WHAT THE EXERCISE ASKS
The output must be the data, printed exactly as written.
◇ ◇ ◇
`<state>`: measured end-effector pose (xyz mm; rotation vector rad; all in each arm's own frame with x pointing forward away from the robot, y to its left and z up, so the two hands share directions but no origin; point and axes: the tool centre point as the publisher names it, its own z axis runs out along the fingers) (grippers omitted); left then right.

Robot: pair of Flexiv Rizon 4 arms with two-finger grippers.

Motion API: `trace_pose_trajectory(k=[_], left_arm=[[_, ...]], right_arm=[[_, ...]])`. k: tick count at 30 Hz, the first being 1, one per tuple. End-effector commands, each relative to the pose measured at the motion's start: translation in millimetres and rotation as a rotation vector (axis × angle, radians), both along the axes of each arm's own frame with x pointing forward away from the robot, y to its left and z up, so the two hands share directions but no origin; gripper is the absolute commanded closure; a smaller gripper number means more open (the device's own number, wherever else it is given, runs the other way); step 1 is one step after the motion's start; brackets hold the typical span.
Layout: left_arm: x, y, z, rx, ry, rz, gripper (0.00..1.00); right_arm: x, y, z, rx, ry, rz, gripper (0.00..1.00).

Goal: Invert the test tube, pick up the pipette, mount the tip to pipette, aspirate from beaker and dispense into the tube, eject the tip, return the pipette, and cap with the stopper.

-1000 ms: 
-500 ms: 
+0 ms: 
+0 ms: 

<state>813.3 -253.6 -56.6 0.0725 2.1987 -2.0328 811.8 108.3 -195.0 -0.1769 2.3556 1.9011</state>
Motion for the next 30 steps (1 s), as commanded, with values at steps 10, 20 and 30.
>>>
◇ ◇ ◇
EXERCISE RESULT
`<state>`: measured end-effector pose (xyz mm; rotation vector rad; all in each arm's own frame with x pointing forward away from the robot, y to its left and z up, so the two hands share directions but no origin; point and axes: the tool centre point as the publisher names it, its own z axis runs out along the fingers) (grippers omitted); left then right.

Robot: pair of Flexiv Rizon 4 arms with two-finger grippers.

Motion API: `trace_pose_trajectory(k=[_], left_arm=[[_, ...]], right_arm=[[_, ...]])`. k: tick count at 30 Hz, the first being 1, one per tuple. End-effector commands, each relative to the pose measured at the motion's start: translation in millimetres and rotation as a rotation vector (axis × angle, radians), both along the axes of each arm's own frame with x pointing forward away from the robot, y to its left and z up, so the two hands share directions but no origin; gripper is the absolute commanded closure; a smaller gripper number means more open (the device's own number, wherever else it is given, runs the other way); step 1 is one step after the motion's start; brackets hold the typical span.
Layout: left_arm: x, y, z, rx, ry, rz, gripper (0.00..1.00); right_arm: x, y, z, rx, ry, rz, gripper (0.00..1.00).

Goal: Invert the test tube, pick up the pipette, mount the tip to pipette, aspirate from beaker and dispense into the tube, eject the tip, return the pipette, and cap with the stopper.

-1000 ms: 
-500 ms: 
+0 ms: 
+0 ms: 

<state>813.3 -253.6 -56.6 0.0725 2.1987 -2.0328 811.8 108.3 -195.0 -0.1769 2.3556 1.9011</state>
Motion for the next 30 steps (1 s), as commanded, with values at steps 10, 20 and 30.
>>>

The exercise requires no additional output.